== TASK TO COMPLETE ==
Every line of the material is to be returned verbatim. Pictures stay out.

== THE DATA ==
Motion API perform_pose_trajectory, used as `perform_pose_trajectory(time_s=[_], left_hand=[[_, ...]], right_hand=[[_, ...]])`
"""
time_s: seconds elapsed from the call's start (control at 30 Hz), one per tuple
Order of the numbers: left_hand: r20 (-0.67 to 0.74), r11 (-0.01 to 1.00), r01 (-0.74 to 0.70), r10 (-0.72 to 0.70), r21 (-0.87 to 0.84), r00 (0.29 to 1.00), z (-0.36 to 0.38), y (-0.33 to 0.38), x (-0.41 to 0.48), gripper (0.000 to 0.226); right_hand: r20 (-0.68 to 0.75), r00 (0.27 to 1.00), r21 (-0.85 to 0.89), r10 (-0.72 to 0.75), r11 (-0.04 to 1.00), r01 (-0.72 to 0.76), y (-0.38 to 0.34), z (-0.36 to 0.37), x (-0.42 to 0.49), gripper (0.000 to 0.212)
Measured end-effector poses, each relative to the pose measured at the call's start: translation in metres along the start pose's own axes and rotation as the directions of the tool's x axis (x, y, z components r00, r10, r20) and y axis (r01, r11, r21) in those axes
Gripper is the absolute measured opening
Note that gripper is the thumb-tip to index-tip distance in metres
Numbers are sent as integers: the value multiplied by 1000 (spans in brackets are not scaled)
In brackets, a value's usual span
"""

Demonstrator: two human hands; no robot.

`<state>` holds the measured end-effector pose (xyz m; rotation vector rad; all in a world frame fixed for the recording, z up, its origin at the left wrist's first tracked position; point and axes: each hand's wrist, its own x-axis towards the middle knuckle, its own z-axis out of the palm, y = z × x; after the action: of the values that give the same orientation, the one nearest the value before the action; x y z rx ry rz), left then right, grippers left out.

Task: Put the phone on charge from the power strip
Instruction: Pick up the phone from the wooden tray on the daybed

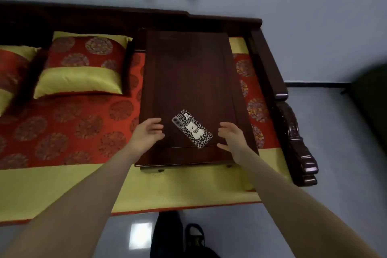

== RESULT OF THIS TASK ==
Motion API perform_pose_trajectory, used as `perform_pose_trajectory(time_s=[_], left_hand=[[_, ...]], right_hand=[[_, ...]])`
"""
time_s: seconds elapsed from the call's start (control at 30 Hz), one per tuple
Order of the numbers: left_hand: r20 (-0.67 to 0.74), r11 (-0.01 to 1.00), r01 (-0.74 to 0.70), r10 (-0.72 to 0.70), r21 (-0.87 to 0.84), r00 (0.29 to 1.00), z (-0.36 to 0.38), y (-0.33 to 0.38), x (-0.41 to 0.48), gripper (0.000 to 0.226); right_hand: r20 (-0.68 to 0.75), r00 (0.27 to 1.00), r21 (-0.85 to 0.89), r10 (-0.72 to 0.75), r11 (-0.04 to 1.00), r01 (-0.72 to 0.76), y (-0.38 to 0.34), z (-0.36 to 0.37), x (-0.42 to 0.49), gripper (0.000 to 0.212)
Measured end-effector poses, each relative to the pose measured at the call's start: translation in metres along the start pose's own axes and rotation as the directions of the tool's x axis (x, y, z components r00, r10, r20) and y axis (r01, r11, r21) in those axes
Gripper is the absolute measured opening
Note that gripper is the thumb-tip to index-tip distance in metres
Numbers are sent as integers: the value multiplied by 1000 (spans in brackets are not scaled)
In brackets, a value's usual span
"""

Demonstrator: two human hands; no robot.

`<state>` holds the measured end-effector pose (xyz m; rotation vector rad; all in a world frame fixed for the recording, z up, its origin at the left wrist's first tracked position; point and axes: each hand's wrist, its own x-axis towards the middle knuckle, its own z-axis out of the palm, y = z × x; after the action: of the values that give the same orientation, the one nearest the value before the action; x y z rx ry rz), left then right, grippers left out.

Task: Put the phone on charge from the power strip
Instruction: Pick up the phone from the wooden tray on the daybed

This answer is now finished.